Reproduce, from the lines below, exactly the stretch that begins at the line containing "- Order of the" and ends at the line containing "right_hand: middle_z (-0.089", both included.

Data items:
++++
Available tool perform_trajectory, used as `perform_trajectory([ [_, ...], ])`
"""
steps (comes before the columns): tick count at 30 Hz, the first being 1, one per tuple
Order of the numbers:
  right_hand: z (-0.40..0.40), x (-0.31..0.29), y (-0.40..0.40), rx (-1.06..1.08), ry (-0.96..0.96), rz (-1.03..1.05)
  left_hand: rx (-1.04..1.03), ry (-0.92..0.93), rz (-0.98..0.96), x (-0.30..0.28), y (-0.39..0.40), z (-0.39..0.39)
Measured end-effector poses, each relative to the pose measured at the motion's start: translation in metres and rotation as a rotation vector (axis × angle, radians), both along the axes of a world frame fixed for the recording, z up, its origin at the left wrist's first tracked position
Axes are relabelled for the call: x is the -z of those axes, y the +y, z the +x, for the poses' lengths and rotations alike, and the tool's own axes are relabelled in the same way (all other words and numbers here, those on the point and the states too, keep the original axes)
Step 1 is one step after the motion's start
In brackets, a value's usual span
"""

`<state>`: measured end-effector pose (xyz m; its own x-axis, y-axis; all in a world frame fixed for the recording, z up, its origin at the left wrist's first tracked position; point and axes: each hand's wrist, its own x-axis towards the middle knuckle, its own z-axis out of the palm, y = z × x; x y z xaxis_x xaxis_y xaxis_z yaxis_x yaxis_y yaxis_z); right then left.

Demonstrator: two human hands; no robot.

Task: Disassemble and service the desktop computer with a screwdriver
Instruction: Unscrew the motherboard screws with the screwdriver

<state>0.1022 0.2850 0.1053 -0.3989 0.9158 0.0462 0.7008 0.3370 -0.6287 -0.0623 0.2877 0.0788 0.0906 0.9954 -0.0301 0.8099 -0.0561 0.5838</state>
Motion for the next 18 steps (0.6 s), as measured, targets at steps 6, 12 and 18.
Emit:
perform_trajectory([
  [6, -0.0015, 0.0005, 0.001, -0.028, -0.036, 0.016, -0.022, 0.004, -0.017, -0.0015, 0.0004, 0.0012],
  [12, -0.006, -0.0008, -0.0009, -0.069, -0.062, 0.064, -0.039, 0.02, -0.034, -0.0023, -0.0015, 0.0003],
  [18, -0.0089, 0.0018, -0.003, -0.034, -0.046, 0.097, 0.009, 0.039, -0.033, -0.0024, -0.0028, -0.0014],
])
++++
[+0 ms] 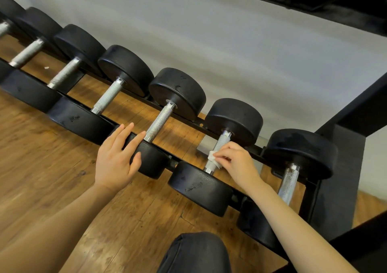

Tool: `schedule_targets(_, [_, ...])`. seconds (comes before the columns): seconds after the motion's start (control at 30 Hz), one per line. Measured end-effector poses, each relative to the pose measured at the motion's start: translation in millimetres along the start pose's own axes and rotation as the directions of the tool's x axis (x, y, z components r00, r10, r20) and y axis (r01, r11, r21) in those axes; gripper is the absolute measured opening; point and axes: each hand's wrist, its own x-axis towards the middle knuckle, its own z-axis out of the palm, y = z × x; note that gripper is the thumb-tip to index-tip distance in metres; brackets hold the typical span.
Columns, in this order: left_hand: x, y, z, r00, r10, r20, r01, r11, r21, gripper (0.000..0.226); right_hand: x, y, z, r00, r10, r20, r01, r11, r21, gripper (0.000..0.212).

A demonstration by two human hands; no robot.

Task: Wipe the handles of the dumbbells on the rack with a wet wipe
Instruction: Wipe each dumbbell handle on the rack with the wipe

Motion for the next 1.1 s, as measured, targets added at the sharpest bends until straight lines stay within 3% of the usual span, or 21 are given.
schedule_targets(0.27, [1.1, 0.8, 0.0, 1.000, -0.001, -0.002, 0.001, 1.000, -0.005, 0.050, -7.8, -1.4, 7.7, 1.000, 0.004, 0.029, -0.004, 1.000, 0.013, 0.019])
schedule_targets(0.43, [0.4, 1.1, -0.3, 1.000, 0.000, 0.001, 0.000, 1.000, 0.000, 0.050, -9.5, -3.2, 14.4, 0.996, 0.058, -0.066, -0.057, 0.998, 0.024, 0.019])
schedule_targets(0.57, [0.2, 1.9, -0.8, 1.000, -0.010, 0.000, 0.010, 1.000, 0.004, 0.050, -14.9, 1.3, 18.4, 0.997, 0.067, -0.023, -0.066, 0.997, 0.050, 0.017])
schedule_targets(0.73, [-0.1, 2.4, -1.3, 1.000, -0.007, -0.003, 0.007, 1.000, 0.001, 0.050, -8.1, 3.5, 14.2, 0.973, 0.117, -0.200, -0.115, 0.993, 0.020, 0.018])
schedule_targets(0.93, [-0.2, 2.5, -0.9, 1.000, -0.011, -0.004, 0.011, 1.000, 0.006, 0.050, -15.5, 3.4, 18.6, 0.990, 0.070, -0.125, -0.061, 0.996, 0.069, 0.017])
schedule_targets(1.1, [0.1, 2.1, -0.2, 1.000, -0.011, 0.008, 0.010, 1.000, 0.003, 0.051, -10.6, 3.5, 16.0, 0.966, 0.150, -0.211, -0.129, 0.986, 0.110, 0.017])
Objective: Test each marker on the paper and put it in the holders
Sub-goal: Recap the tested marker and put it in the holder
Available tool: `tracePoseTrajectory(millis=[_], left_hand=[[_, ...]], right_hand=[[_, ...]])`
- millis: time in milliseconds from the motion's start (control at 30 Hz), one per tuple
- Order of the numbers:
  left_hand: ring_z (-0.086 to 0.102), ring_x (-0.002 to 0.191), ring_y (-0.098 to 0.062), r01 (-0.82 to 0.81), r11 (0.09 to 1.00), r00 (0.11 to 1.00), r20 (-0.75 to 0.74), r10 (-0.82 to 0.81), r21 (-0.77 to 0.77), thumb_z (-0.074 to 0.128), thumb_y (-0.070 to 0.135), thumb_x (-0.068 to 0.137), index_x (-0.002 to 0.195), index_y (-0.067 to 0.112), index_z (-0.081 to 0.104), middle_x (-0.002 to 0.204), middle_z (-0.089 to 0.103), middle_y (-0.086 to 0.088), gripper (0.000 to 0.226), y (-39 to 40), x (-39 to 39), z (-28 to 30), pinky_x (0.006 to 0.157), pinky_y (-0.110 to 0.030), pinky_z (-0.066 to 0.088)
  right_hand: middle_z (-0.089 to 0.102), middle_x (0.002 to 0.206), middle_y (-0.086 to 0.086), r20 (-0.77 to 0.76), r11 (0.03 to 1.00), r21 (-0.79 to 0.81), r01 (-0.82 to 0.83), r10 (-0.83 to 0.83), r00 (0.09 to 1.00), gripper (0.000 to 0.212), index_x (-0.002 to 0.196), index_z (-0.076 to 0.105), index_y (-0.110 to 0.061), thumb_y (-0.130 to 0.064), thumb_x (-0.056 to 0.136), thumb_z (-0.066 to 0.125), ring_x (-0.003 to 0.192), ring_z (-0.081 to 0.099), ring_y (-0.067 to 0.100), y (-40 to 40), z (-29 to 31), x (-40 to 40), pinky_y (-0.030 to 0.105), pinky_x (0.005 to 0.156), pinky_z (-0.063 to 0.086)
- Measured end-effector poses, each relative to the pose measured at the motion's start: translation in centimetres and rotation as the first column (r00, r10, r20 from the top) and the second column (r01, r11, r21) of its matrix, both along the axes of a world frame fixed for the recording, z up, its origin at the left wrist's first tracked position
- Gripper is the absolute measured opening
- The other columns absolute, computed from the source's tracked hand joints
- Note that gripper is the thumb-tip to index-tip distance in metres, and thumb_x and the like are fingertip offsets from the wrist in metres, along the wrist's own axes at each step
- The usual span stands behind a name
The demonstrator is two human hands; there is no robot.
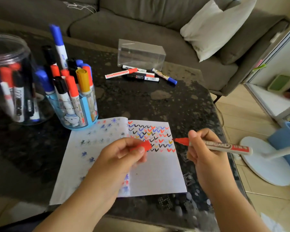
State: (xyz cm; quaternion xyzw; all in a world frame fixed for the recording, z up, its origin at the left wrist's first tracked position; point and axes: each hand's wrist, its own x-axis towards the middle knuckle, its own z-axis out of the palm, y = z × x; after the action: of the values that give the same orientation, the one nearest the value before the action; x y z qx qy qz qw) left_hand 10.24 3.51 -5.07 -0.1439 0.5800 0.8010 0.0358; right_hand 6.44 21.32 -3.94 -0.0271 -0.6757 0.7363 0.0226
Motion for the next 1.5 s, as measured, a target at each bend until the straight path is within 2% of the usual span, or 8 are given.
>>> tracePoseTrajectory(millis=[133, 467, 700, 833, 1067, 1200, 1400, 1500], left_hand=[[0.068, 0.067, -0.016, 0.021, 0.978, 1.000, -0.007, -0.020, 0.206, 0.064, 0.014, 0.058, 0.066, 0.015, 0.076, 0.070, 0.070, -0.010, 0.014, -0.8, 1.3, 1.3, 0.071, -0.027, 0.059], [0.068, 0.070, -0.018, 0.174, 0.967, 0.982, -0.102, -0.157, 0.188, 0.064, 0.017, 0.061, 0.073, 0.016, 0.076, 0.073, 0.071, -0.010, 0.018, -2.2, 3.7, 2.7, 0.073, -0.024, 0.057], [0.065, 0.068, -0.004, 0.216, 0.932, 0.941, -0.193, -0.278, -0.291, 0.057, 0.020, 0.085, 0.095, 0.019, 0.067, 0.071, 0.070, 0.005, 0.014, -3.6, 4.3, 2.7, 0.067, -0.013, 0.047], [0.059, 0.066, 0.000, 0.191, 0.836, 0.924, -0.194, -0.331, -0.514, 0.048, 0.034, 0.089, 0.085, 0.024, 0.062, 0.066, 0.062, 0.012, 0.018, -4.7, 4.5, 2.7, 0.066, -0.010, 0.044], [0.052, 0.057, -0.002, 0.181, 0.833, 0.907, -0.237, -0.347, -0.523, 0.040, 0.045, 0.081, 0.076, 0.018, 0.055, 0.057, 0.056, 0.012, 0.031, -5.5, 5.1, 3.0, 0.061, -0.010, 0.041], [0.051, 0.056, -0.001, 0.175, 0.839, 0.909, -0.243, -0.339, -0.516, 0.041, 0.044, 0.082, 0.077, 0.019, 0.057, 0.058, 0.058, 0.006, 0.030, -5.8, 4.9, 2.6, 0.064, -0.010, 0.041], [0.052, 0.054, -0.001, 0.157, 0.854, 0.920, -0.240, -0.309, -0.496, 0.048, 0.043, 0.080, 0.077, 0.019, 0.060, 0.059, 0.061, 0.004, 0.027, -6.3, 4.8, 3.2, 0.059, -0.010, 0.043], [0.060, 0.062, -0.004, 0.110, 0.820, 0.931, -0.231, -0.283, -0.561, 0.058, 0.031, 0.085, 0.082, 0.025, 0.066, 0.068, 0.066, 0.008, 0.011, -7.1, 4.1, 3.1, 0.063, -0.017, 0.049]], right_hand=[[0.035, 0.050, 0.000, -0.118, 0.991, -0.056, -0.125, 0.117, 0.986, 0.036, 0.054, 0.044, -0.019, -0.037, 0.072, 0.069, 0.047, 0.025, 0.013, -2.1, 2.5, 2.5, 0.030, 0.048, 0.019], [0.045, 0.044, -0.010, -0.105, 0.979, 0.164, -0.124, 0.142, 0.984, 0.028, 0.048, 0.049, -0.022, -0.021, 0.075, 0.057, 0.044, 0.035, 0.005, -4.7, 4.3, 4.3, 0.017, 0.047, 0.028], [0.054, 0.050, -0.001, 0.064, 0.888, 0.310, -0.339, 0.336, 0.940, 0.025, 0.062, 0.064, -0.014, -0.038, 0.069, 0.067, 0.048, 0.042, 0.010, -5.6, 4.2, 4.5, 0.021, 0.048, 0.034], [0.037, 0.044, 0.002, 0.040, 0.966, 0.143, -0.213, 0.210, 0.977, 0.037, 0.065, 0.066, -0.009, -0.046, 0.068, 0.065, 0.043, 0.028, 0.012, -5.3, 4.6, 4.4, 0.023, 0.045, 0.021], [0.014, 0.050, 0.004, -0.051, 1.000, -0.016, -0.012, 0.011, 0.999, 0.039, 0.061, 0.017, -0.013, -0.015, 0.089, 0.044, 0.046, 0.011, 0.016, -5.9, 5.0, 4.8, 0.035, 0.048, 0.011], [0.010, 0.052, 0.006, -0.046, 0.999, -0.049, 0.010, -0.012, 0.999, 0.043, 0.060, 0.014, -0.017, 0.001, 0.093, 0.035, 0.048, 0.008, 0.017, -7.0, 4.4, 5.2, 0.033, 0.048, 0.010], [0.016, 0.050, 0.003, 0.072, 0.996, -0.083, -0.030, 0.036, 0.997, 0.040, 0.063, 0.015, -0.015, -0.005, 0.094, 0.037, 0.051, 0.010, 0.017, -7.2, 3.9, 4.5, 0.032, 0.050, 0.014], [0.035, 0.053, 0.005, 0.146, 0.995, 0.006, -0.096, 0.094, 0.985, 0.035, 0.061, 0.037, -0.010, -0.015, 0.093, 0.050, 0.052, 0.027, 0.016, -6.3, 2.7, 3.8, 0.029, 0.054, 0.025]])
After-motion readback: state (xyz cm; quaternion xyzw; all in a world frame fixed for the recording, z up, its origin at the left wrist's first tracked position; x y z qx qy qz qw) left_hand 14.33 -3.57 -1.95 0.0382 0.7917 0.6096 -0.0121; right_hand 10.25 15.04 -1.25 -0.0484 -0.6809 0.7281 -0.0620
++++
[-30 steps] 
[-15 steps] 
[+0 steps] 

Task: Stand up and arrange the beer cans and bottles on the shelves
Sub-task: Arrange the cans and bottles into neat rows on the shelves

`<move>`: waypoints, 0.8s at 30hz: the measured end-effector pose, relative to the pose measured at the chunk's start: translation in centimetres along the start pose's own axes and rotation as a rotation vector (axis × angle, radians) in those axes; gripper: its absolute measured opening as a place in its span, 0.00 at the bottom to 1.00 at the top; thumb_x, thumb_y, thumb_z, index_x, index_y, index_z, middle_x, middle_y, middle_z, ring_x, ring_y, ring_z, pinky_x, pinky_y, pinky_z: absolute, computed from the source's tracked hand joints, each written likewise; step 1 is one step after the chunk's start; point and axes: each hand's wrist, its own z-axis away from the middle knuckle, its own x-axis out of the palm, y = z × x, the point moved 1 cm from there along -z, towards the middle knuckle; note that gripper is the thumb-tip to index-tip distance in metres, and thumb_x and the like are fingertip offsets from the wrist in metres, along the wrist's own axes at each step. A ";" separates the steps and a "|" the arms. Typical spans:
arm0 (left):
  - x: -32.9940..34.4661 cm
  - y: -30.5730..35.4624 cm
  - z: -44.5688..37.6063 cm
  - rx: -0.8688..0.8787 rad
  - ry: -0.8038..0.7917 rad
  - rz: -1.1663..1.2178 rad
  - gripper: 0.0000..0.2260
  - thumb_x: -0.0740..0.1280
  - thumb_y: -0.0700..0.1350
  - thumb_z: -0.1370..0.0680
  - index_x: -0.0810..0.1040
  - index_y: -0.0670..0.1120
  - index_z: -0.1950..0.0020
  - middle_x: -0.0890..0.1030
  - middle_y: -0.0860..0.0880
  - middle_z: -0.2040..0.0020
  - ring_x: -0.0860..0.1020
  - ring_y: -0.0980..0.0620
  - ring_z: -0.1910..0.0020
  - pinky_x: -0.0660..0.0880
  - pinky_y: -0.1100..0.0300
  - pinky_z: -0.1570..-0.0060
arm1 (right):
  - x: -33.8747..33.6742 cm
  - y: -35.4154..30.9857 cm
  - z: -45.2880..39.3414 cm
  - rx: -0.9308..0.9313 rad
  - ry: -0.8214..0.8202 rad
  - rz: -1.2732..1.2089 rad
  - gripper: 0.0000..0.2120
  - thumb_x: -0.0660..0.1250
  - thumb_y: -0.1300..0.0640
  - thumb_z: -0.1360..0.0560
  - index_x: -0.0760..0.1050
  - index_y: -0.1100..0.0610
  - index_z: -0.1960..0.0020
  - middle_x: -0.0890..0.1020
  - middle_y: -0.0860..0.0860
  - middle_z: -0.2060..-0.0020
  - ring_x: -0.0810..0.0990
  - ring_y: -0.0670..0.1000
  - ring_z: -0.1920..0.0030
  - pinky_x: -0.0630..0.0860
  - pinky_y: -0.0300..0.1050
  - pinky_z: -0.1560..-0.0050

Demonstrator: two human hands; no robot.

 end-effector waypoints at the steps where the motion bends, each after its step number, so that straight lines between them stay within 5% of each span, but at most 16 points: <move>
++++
> _Answer to this problem_:
- Order of the numbers:
  left_hand: ring_z (-0.086 to 0.102), ring_x (-0.002 to 0.191), ring_y (-0.098 to 0.062), r01 (-0.82 to 0.81), r11 (0.09 to 1.00), r00 (0.11 to 1.00), r20 (-0.75 to 0.74), r10 (-0.82 to 0.81), r21 (-0.77 to 0.77), thumb_z (-0.074 to 0.128), thumb_y (-0.070 to 0.135), thumb_x (-0.068 to 0.137), index_x (-0.002 to 0.195), index_y (-0.067 to 0.112), index_z (-0.081 to 0.104), middle_x (-0.002 to 0.204), middle_z (-0.089 to 0.103), middle_y (-0.086 to 0.088), gripper (0.000 to 0.226), y (-39 to 40), x (-39 to 39), z (-28 to 30), pinky_x (0.006 to 0.157), pinky_y (-0.110 to 0.030), pinky_z (-0.066 to 0.088)
  right_hand: middle_z (-0.089 to 0.102), middle_x (0.002 to 0.206), middle_y (-0.086 to 0.086), r20 (-0.77 to 0.76), r11 (0.03 to 1.00), r21 (-0.79 to 0.81), r01 (-0.82 to 0.83), r10 (-0.83 to 0.83), r00 (0.09 to 1.00), gripper (0.000 to 0.212), index_x (-0.002 to 0.196), index_z (-0.076 to 0.105), index_y (-0.110 to 0.061), thumb_y (-0.130 to 0.064), thumb_x (-0.056 to 0.136), thumb_z (-0.066 to 0.125), ring_x (-0.003 to 0.192), ring_z (-0.081 to 0.099), ring_y (-0.067 to 0.100), y (-40 to 40), z (-29 to 31), x (-40 to 40), pinky_y (-0.030 to 0.105), pinky_x (0.005 to 0.156), pinky_z (-0.063 to 0.086)

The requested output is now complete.